ROAIJan 15, 2014

Efficient Informative Sensing using Multiple Robots

arXiv:1401.3462v1383 citations
Originality Incremental advance
AI Analysis

This work addresses efficient monitoring for environmental applications using robotic sensors, offering a novel method for multi-robot coordination that is incremental in extending single-robot guarantees.

The paper tackles the NP-hard problem of planning informative paths for multiple robots with resource constraints to monitor environmental phenomena like water quality, presenting an efficient approximation algorithm (eSIP) and a sequential allocation technique that achieves near-optimal information collection, with extensive evaluation in real-world and simulated settings.

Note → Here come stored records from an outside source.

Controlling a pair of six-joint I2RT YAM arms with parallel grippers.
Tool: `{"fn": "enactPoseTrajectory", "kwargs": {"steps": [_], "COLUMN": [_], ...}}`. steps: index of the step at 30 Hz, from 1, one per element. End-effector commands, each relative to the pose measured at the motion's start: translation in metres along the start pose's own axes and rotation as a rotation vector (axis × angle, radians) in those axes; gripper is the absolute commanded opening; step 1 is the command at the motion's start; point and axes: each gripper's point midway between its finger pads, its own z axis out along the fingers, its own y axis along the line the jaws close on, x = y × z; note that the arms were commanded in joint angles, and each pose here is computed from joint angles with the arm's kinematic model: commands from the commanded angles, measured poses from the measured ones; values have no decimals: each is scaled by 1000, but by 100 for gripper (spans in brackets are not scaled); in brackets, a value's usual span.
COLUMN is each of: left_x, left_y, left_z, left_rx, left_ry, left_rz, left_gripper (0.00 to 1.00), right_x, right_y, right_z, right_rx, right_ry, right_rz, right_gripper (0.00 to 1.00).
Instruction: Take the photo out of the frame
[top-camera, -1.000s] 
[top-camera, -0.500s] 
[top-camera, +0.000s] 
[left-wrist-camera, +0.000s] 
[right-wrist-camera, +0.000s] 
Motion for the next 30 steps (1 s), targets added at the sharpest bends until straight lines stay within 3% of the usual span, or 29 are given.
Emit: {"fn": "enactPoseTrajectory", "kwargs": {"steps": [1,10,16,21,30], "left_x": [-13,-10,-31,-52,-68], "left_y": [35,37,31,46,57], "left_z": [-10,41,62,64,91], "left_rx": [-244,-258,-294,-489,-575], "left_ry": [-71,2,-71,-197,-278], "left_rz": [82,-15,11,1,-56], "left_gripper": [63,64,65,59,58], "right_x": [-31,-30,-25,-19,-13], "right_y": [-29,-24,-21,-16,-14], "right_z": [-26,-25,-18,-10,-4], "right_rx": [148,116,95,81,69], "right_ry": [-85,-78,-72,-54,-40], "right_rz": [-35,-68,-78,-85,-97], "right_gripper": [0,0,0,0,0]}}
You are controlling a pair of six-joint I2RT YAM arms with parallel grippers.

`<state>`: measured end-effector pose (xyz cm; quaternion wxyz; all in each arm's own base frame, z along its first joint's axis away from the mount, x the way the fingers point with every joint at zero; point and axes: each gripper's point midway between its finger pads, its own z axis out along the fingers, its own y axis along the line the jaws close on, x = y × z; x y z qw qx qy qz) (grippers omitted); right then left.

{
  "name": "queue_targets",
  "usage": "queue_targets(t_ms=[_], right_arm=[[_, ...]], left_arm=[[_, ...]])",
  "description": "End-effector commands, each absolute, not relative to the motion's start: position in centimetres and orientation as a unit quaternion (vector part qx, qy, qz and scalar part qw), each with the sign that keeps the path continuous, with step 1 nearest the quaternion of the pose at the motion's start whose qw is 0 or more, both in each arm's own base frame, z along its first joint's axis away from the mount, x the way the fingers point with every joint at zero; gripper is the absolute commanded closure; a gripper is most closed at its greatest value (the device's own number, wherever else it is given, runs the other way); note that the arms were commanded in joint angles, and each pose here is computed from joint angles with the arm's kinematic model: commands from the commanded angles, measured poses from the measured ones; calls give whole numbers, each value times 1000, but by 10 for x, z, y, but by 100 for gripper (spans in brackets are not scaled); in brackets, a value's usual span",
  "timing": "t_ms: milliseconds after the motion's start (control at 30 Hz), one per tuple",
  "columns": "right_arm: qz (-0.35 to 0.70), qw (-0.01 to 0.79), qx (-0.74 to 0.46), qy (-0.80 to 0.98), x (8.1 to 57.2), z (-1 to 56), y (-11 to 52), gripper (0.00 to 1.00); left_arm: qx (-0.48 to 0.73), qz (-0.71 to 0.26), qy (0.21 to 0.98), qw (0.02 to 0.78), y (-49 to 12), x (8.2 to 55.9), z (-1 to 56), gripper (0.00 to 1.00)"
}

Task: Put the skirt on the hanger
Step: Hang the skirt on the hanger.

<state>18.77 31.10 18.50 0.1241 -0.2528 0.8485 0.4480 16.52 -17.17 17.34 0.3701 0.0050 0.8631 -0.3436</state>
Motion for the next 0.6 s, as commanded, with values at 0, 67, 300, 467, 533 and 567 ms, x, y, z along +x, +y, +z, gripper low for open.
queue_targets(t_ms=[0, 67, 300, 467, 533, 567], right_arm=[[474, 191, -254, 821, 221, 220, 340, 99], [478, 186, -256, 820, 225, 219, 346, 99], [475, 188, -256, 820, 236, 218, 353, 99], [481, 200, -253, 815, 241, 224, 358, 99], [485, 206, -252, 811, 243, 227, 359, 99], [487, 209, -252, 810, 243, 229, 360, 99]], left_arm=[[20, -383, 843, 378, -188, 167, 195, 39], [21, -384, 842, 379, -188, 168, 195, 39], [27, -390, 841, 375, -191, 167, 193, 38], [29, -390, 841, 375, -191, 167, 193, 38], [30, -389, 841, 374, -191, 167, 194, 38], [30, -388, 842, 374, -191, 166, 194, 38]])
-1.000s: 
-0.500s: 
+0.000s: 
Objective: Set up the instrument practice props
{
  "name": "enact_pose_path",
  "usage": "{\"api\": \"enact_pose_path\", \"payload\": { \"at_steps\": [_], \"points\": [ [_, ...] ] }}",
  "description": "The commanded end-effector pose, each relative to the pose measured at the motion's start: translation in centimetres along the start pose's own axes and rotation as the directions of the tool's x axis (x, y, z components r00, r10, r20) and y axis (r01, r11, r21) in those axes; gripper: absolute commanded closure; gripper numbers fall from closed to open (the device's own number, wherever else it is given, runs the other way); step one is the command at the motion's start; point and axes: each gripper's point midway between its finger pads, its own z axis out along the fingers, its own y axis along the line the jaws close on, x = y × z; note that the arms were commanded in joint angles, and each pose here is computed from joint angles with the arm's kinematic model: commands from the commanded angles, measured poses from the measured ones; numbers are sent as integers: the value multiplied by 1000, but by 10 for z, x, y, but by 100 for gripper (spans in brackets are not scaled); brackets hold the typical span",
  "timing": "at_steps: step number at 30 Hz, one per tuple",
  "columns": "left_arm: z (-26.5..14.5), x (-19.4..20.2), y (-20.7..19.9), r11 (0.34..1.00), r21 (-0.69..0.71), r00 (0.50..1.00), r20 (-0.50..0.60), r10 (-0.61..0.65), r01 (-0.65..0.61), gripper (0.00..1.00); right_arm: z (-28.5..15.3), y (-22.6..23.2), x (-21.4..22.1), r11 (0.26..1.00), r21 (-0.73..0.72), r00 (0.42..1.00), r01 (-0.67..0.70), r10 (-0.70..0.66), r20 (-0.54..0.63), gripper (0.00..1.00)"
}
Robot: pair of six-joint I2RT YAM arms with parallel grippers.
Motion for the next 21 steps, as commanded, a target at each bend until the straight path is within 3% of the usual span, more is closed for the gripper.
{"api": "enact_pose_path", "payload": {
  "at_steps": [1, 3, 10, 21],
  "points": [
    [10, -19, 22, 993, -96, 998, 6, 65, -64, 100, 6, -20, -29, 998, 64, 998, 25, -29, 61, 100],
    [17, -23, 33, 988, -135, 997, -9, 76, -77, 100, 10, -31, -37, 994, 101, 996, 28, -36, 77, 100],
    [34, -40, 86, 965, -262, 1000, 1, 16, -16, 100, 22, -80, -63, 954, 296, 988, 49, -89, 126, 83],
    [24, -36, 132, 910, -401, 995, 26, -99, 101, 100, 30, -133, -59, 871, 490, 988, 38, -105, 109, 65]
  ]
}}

The need for efficient monitoring of spatio-temporal dynamics in large environmental applications, such as the water quality monitoring in rivers and lakes, motivates the use of robotic sensors in order to achieve sufficient spatial coverage. Typically, these robots have bounded resources, such as limited battery or limited amounts of time to obtain measurements. Thus, careful coordination of their paths is required in order to maximize the amount of information collected, while respecting the resource constraints. In this paper, we present an efficient approach for near-optimally solving the NP-hard optimization problem of planning such informative paths. In particular, we first develop eSIP (efficient Single-robot Informative Path planning), an approximation algorithm for optimizing the path of a single robot. Hereby, we use a Gaussian Process to model the underlying phenomenon, and use the mutual information between the visited locations and remainder of the space to quantify the amount of information collected. We prove that the mutual information collected using paths obtained by using eSIP is close to the information obtained by an optimal solution. We then provide a general technique, sequential allocation, which can be used to extend any single robot planning algorithm, such as eSIP, for the multi-robot problem. This procedure approximately generalizes any guarantees for the single-robot problem to the multi-robot case. We extensively evaluate the effectiveness of our approach on several experiments performed in-field for two important environmental sensing applications, lake and river monitoring, and simulation experiments performed using several real world sensor network data sets.